▸ What is expected:
Exactly as written, output the lines below starting from the first and ending with the line that contains "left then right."; omit pictures.

BEGIN

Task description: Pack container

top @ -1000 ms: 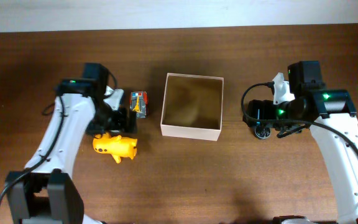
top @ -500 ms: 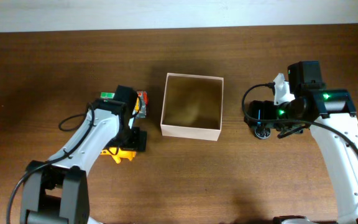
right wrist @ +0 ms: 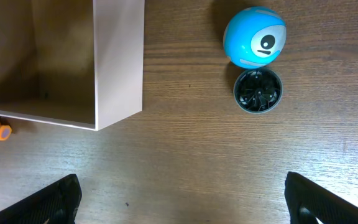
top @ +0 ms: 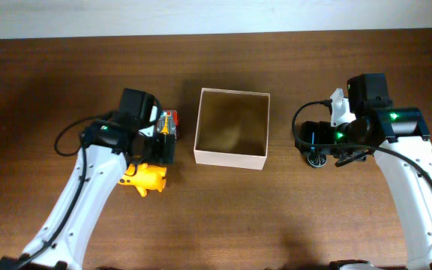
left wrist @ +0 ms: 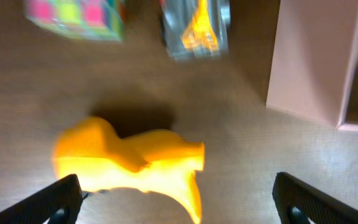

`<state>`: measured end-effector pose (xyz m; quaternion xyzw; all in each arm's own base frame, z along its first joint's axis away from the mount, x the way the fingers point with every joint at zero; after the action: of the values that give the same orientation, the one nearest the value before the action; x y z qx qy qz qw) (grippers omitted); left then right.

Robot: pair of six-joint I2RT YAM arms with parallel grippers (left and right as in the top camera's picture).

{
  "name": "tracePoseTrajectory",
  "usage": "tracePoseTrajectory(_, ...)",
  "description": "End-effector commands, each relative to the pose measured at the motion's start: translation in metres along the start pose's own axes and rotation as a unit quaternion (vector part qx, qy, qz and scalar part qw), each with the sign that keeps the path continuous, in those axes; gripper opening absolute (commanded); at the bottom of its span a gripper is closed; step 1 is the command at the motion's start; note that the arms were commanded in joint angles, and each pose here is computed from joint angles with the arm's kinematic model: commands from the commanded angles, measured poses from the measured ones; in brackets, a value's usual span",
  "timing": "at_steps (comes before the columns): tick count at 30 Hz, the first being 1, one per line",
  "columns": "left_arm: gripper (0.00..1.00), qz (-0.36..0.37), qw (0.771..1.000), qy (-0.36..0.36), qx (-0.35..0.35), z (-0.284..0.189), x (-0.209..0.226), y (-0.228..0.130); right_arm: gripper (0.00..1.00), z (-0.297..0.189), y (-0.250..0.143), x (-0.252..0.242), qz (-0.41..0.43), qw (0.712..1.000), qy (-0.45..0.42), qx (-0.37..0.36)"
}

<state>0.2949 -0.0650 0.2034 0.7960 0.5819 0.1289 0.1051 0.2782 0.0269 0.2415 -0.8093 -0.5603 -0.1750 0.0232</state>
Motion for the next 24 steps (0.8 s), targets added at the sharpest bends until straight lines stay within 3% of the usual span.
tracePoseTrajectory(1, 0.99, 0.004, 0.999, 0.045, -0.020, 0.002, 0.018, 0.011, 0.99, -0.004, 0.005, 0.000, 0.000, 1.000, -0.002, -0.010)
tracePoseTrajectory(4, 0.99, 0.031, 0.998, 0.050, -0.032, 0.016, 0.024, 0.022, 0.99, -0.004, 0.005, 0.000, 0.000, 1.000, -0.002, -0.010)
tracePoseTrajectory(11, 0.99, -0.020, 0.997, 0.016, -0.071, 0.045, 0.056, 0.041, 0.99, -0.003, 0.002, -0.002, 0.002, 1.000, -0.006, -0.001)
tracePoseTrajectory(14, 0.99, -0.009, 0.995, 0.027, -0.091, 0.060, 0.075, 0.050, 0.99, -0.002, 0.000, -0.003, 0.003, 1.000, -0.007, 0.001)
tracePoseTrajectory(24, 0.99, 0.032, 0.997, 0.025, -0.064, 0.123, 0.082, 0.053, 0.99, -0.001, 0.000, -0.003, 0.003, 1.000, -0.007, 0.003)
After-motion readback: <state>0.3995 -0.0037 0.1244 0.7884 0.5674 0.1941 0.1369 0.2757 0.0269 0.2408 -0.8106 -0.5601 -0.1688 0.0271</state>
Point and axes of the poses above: each gripper's point midway between its finger pads, its own z axis out along the fingers, its own x axis along the line the jaws close on, y = z × x, the point moved 7 cm from there along -z, back along the fingers, and after that the axes turned 15 degrees about z, right-handed, at the moved point
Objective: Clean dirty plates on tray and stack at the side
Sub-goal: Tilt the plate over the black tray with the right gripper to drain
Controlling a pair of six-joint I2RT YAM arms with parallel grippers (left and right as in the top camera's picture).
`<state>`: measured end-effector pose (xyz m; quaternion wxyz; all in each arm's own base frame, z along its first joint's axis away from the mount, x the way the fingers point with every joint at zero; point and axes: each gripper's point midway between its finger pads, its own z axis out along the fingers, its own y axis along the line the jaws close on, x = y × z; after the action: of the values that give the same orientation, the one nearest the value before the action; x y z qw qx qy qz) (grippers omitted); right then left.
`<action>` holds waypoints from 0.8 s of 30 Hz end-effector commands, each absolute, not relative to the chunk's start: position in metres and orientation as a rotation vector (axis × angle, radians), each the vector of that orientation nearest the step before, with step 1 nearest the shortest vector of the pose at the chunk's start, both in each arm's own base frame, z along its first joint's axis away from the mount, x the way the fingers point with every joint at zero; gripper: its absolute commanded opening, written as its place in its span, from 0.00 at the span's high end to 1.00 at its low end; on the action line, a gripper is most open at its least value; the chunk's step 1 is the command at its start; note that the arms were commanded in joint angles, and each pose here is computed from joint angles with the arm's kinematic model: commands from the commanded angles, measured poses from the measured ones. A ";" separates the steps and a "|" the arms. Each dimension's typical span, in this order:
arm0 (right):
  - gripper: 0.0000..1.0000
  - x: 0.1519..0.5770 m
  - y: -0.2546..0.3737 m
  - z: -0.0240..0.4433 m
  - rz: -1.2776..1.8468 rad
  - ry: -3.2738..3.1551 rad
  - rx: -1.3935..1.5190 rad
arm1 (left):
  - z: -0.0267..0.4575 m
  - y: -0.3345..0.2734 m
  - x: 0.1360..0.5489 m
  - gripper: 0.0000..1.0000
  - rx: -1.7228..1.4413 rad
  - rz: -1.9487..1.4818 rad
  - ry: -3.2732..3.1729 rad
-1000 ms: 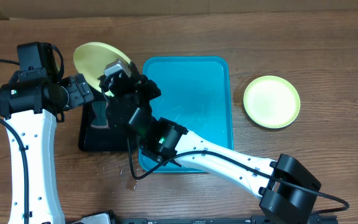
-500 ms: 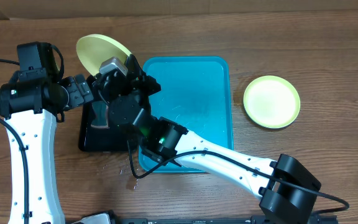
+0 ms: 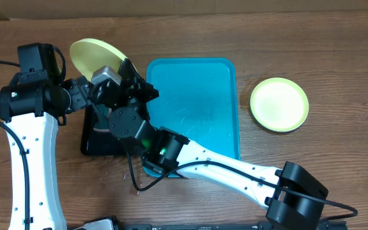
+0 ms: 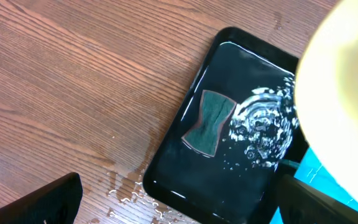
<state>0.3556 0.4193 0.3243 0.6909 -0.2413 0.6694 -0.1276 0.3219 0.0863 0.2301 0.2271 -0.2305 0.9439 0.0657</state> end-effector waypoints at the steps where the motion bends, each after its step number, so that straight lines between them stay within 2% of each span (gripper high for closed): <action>1: 0.96 0.350 0.412 0.358 -0.245 1.469 -0.473 | 0.235 0.086 0.325 0.00 -0.653 0.167 2.581; 24: 0.96 0.351 0.412 0.358 -0.236 1.471 -0.464 | 0.235 0.086 0.325 0.00 -0.653 0.167 2.581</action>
<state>0.3551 0.4197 0.3244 0.6912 -0.2413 0.6692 -0.1269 0.3219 0.0863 0.2301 0.2271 -0.2305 0.9439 0.0657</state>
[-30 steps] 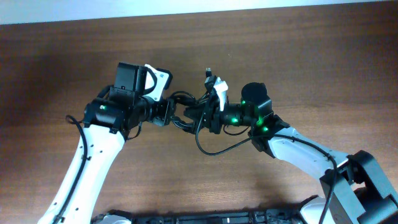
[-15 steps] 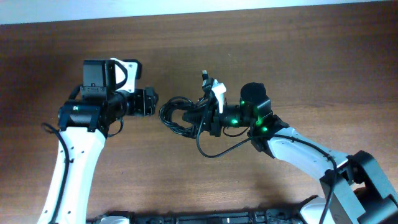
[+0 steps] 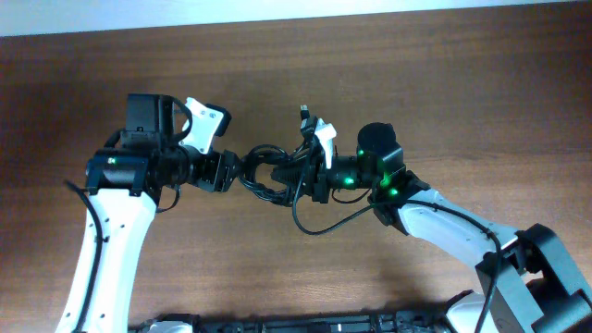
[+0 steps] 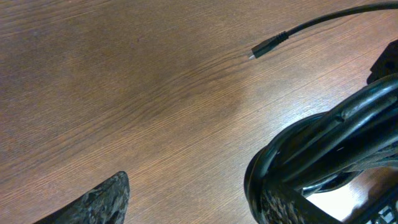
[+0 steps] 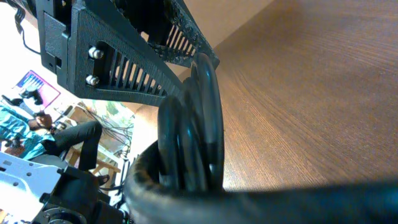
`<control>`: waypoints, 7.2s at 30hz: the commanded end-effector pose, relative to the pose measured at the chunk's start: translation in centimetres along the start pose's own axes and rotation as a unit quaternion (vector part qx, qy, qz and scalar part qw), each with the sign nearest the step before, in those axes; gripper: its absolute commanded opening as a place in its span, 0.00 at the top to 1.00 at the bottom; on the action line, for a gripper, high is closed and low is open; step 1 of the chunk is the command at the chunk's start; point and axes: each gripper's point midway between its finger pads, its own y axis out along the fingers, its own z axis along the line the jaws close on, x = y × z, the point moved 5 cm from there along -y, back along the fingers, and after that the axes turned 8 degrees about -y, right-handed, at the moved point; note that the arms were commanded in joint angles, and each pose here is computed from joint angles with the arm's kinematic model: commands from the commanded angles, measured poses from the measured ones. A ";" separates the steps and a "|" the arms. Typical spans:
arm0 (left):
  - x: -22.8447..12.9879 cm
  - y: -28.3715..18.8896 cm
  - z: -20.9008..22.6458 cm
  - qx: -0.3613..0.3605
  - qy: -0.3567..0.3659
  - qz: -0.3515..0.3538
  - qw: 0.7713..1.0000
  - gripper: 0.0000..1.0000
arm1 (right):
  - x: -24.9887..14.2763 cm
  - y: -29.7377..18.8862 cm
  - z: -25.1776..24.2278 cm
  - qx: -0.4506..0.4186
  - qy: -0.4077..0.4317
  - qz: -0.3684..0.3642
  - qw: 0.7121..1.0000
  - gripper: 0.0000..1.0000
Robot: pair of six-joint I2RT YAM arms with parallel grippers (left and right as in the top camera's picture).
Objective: Untangle cables
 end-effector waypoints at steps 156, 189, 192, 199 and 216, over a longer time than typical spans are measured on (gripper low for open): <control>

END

▸ Output below:
Task description: Pack container

top @ -1000 ms: 
top @ -500 ms: 
right wrist @ +0 ms: 
top @ +0 ms: 
left wrist @ +0 ms: 

`<state>`: measured end-effector pose (xyz m; quaternion xyzw; all in each arm's own base frame, z along its first joint's axis away from the mount, x the way the fingers point with every joint at zero; after the action: of the values that give the same orientation, the one nearest the value before the action; x y z qx qy qz qw) (grippers omitted); left then right.

Nothing else remains in this exercise.